Dosen memberikan nilai harus membedakan mana mahasiswa yang rajin, cerdas dan kreatif.  Dosen tersebut juga bercerita dulu saat saya kuliah S1 dan saya malah pernah mendapatkan nilai d. Beliau menyadari bahwa dia memang masuk kuliah tapi mengerjakan tugas alakadarnya karena sibuk organisasi. Dan masuk dalam mahasiswa yang rajin tapi tidak cerdas apalagi kreatif. Perasaan sedih karena mendapatkan nilai jelek pasti ada tapi beliau menerima dan tidak protes. Beliau mendapatkan kesempatan untuk dapat melanjutkan S2 dan beliau mendapatkan IPK 4 . Di akhir masa kuliah ternyata beliau juga mendapatkan nilai b tetapi hanya satu, puncaknya di mana beliau dinyatakan sebagai mahasiswa terbaik saat upacara yudisium. Menurut beliau, pertanyaan yang baik itu bukan berapa nilaimu tapi apa skill yang kamu miliki. Percuma memiliki nilai bagus tapi tidak memiliki skill, lebih baik nilai biasa-bisa saja tapi memiliki skill yang luar biasa. Kuliah harus mengutamakan kemampuan, keilmuan, dan  keahlian bukan cuma membanggakan nilai. Beliau juga menjelaskan  saat ini lebih banyak minuman rasa jeruk dibandingkan air jeruk beneran, makanan rasa sapi di bidang daging sapi sungguhan sehingga jangan sampai kampus yang bertugas mencetak Agent of Change malah ikutan industri makanan dan minuman.  Judulnya sari jeruk tapi cuma air diwarnai dan ditambah perasan jeruk, gelarnya saja sarjana tapi dituntut skill nggak bisa.  Besarlah karena namamu, bukan karena nama kampusmu.

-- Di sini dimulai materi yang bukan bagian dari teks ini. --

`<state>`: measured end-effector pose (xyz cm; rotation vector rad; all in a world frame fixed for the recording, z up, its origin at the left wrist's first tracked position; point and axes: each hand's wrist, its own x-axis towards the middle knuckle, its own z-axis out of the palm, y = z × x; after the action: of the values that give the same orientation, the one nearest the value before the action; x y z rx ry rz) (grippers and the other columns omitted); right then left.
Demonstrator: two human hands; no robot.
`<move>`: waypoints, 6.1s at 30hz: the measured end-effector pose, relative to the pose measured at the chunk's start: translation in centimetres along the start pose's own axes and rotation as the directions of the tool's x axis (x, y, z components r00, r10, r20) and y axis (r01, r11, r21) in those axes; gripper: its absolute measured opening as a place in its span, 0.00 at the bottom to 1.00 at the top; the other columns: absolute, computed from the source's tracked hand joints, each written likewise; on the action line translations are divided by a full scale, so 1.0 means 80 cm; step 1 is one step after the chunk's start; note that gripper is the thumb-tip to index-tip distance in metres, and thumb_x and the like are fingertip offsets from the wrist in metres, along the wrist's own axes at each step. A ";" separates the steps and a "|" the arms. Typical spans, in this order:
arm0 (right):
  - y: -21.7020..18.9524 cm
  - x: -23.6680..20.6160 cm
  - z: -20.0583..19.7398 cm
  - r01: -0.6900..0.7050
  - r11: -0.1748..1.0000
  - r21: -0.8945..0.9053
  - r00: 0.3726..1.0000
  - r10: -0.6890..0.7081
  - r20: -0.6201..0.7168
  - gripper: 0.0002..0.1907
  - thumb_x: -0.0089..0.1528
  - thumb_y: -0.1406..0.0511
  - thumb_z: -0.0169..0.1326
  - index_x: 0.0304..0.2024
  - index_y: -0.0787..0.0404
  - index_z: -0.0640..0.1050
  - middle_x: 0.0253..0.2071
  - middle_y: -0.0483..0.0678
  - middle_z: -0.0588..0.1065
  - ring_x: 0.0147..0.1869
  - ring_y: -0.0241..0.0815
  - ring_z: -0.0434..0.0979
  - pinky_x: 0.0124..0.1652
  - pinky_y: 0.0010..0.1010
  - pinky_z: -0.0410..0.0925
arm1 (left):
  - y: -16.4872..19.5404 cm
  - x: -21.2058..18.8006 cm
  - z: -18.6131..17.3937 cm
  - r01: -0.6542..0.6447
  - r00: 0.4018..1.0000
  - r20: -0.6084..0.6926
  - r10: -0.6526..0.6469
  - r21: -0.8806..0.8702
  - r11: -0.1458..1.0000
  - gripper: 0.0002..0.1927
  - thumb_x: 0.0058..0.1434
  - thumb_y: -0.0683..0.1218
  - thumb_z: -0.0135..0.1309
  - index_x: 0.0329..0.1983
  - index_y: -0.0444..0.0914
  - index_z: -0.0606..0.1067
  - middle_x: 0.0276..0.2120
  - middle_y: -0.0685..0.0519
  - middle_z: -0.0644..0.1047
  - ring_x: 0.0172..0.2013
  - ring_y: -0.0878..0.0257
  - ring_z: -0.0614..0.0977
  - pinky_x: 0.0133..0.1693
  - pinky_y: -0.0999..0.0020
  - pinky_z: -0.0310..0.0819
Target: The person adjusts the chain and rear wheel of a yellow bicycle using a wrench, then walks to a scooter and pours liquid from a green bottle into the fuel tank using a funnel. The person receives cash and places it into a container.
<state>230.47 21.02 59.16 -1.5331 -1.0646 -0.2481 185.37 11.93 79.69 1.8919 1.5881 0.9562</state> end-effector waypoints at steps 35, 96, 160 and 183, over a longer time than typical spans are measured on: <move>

Jadi, dari sanalah saya memiliki pandangan tentang dunia perkuliahan. Tidak hanya bertanggung jawab pada diri sendiri tapi kita juga harus bertanggung jawab kepada orang tua. Saya sendiri belum bisa menghasilkan uang dan masih dibiayai oleh orang tua saya pada kuliah ini. Terkadang sedih belum bisa memberikan apa-apa kepada orang tua saya, tetapi saya malah sering meminta  kepada orang tua saya. Hingga hal yang bisa saya lakukan saat ini adalah kuliah yang benar, menjaga pergaulan dan belajar sebanyak-banyaknya agar saya bisa cepat lulus dan mendapat hasil yang terbaik serta membanggakan kedua orang tua saya. Kita sebagai mahasiswa juga harus bertanggung jawab kepada masyarakat. Mahasiswa adalah Agent Of Change. Perubahan yang dilakukan mahasiswa harus memiliki dampak kepada masyarakat. Menurut saya sebagai mahasiswa dampak apa yang sudah kamu berikan kepada masyarakat sekitar karena sejatinya manusia yang sukses adalah manusia yang memberikan banyak manfaat kepada masyarakat sekitarnya.